--- START ---

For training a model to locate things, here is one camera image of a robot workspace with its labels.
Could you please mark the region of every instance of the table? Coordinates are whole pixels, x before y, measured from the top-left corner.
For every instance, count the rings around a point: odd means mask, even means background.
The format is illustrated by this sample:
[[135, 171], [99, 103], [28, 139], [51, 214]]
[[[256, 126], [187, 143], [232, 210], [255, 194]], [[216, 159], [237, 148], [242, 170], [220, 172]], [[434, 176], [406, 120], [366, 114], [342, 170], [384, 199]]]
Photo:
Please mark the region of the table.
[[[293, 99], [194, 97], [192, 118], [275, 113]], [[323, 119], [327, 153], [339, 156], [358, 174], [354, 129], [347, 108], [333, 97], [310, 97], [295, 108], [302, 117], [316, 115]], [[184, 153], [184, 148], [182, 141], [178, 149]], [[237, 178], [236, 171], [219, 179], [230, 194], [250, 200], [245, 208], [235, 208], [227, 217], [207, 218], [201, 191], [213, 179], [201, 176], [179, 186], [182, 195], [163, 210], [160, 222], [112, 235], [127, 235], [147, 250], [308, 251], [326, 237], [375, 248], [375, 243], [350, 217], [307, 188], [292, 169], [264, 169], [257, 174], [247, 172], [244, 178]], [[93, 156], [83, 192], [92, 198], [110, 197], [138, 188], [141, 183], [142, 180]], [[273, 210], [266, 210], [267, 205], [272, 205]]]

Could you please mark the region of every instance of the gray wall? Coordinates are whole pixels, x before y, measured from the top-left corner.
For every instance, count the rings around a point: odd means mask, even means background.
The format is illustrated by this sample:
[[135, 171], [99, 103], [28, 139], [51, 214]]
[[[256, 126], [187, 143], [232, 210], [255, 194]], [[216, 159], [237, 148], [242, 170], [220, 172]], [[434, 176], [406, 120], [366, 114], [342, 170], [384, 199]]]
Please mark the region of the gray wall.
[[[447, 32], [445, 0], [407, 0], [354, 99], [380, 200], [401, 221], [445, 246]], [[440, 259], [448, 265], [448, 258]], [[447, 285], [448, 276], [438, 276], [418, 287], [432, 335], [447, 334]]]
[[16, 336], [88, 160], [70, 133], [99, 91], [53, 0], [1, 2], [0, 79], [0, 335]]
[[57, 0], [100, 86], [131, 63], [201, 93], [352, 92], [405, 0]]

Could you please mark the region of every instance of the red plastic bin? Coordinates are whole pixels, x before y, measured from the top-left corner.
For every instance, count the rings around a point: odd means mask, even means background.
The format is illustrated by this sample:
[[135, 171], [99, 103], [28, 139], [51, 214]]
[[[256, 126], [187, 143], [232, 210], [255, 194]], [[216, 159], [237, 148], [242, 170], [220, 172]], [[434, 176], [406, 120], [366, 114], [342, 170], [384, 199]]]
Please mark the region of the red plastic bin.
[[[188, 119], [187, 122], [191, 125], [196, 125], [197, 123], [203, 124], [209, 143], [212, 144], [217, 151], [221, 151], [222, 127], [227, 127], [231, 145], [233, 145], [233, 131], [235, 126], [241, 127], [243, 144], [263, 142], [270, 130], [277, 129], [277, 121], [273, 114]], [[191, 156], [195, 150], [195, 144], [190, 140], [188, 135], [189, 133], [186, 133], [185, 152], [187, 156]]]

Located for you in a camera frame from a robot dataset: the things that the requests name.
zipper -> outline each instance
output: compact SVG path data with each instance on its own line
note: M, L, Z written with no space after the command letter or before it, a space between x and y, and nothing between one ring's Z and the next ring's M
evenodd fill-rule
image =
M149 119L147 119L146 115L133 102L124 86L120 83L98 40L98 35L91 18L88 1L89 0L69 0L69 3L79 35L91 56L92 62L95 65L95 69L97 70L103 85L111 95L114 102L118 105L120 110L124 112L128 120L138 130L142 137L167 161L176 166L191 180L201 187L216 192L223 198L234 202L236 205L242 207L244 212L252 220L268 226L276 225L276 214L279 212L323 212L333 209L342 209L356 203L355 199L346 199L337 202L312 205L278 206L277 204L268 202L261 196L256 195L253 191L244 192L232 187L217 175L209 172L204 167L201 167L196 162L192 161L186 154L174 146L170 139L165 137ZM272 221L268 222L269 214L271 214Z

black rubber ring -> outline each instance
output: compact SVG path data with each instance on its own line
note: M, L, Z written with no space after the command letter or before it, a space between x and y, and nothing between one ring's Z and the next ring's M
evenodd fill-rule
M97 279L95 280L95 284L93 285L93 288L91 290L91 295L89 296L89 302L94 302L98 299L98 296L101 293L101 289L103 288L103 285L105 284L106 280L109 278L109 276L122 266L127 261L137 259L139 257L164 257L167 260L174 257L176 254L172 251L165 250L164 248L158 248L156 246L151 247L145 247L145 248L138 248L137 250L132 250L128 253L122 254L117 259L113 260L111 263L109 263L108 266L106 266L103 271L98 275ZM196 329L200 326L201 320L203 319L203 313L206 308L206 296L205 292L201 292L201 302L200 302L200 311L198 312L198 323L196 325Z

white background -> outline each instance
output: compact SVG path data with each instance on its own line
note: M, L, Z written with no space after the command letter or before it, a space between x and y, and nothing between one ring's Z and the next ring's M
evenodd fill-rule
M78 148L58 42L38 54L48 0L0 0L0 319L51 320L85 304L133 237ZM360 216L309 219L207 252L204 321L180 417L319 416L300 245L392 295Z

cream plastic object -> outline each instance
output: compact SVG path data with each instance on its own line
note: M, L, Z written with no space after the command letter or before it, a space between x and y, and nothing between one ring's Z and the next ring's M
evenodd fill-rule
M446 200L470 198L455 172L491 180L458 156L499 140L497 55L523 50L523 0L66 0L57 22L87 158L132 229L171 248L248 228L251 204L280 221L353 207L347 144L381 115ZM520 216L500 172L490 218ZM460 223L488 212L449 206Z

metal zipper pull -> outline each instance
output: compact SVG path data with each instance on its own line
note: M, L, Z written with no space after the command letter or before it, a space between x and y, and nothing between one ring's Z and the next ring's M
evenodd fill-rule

--- END ---

AIM OF THE TASK:
Retype everything in the material above exactly.

EXPECTED ANSWER:
For training a model to locate things, here is one camera image of a robot workspace with its labels.
Could you please mark the region of every instance of the table? Coordinates are whole pixels, x before y, measured from the top-left corner.
For every instance, count the rings around a point: odd means mask, even means background.
The format is illustrated by this sample:
[[135, 171], [99, 103], [28, 139], [51, 214]]
[[[256, 126], [187, 143], [232, 210], [255, 194]], [[216, 159], [237, 148], [242, 170], [220, 172]], [[434, 176], [406, 120], [366, 114], [342, 170], [384, 199]]]
Photo:
Please mark the region of the table.
[[[293, 99], [194, 97], [192, 118], [275, 113]], [[323, 119], [327, 153], [339, 156], [358, 174], [354, 129], [347, 108], [333, 97], [310, 97], [295, 108], [302, 117], [316, 115]], [[184, 153], [184, 148], [182, 141], [178, 149]], [[237, 178], [236, 171], [219, 179], [230, 194], [250, 200], [245, 208], [235, 208], [227, 217], [207, 218], [201, 191], [213, 179], [201, 176], [179, 186], [182, 195], [163, 210], [160, 222], [112, 235], [127, 235], [147, 250], [308, 251], [326, 237], [375, 248], [375, 243], [350, 217], [307, 188], [292, 169], [264, 169], [257, 174], [247, 172], [244, 178]], [[93, 156], [83, 192], [92, 198], [110, 197], [138, 188], [141, 183], [142, 180]], [[273, 210], [266, 210], [267, 205], [272, 205]]]

Could you please mark the region of every instance of the gray wall? Coordinates are whole pixels, x before y, measured from the top-left corner.
For every instance, count the rings around a point: odd means mask, even means background.
The format is illustrated by this sample:
[[135, 171], [99, 103], [28, 139], [51, 214]]
[[[256, 126], [187, 143], [232, 210], [255, 194]], [[216, 159], [237, 148], [242, 170], [220, 172]], [[434, 176], [406, 120], [366, 114], [342, 170], [384, 199]]]
Please mark the region of the gray wall.
[[[447, 32], [445, 0], [407, 0], [354, 99], [380, 200], [401, 221], [445, 246]], [[440, 259], [448, 265], [448, 258]], [[447, 285], [448, 276], [438, 276], [418, 287], [432, 335], [447, 334]]]
[[16, 336], [88, 160], [70, 133], [99, 91], [53, 0], [1, 2], [0, 79], [0, 335]]
[[57, 0], [100, 86], [131, 63], [201, 93], [352, 92], [405, 0]]

Could you please mark the region of every instance of the red plastic bin? Coordinates are whole pixels, x before y, measured from the top-left corner.
For every instance, count the rings around a point: odd means mask, even means background.
The format is illustrated by this sample:
[[135, 171], [99, 103], [28, 139], [51, 214]]
[[[256, 126], [187, 143], [232, 210], [255, 194]], [[216, 159], [237, 148], [242, 170], [220, 172]], [[434, 176], [406, 120], [366, 114], [342, 170], [384, 199]]]
Please mark the region of the red plastic bin.
[[[188, 119], [187, 122], [191, 125], [196, 125], [197, 123], [203, 124], [209, 143], [212, 144], [217, 151], [221, 151], [222, 127], [227, 127], [231, 145], [233, 145], [233, 131], [235, 126], [241, 127], [243, 144], [263, 142], [270, 130], [277, 129], [277, 121], [273, 114]], [[191, 156], [195, 150], [195, 144], [190, 140], [188, 135], [189, 133], [186, 133], [185, 152], [187, 156]]]

Located for you in a camera frame from a robot dataset: the things that the requests name.
zipper -> outline each instance
output: compact SVG path data with each instance on its own line
note: M, L, Z written with no space after the command letter or before it, a space between x and y, and nothing between one ring's Z and the next ring's M
evenodd fill-rule
image =
M149 119L147 119L146 115L133 102L124 86L120 83L98 40L98 35L91 18L88 1L89 0L69 0L69 3L79 35L91 56L92 62L95 65L95 69L97 70L103 85L111 95L114 102L118 105L120 110L124 112L128 120L138 130L142 137L167 161L176 166L191 180L201 187L216 192L223 198L234 202L236 205L242 207L244 212L252 220L268 226L276 225L276 214L279 212L323 212L333 209L342 209L356 203L355 199L346 199L337 202L312 205L278 206L277 204L268 202L261 196L256 195L253 191L244 192L232 187L217 175L209 172L204 167L201 167L196 162L192 161L186 154L174 146L170 139L165 137ZM272 221L268 222L269 214L271 214Z

black rubber ring -> outline each instance
output: compact SVG path data with each instance on its own line
note: M, L, Z written with no space after the command letter or before it, a space between x and y, and nothing between one ring's Z and the next ring's M
evenodd fill-rule
M97 279L95 280L95 284L93 285L93 288L91 290L91 295L89 296L89 302L94 302L98 299L98 296L101 293L101 289L103 288L103 285L105 284L106 280L109 278L109 276L122 266L127 261L137 259L139 257L164 257L167 260L174 257L176 254L172 251L165 250L164 248L158 248L156 246L151 247L145 247L145 248L138 248L137 250L132 250L128 253L122 254L117 259L113 260L111 263L109 263L108 266L106 266L103 271L98 275ZM196 329L200 326L201 320L203 319L203 313L206 308L206 296L205 292L201 292L201 302L200 302L200 311L198 312L198 323L196 325Z

white background -> outline each instance
output: compact SVG path data with each instance on its own line
note: M, L, Z written with no space after the command letter or before it, a space between x and y, and nothing between one ring's Z and the next ring's M
evenodd fill-rule
M78 148L58 42L38 54L48 0L0 0L0 319L51 320L85 304L133 237ZM360 216L309 219L207 252L204 321L180 417L319 416L300 245L392 295Z

cream plastic object -> outline each instance
output: compact SVG path data with each instance on its own line
note: M, L, Z written with no space after the command letter or before it, a space between x and y, and nothing between one ring's Z and the next ring's M
evenodd fill-rule
M446 200L470 198L455 172L491 180L458 156L499 140L497 55L523 50L523 0L66 0L57 22L87 158L132 229L171 248L248 228L251 204L280 221L353 207L347 144L381 115ZM520 216L500 172L490 218ZM460 223L488 212L449 206Z

metal zipper pull -> outline each instance
output: compact SVG path data with each instance on its own line
note: M, L, Z written with no space after the command letter or before it, a space between x and y, and nothing between one ring's Z and the next ring's M
evenodd fill-rule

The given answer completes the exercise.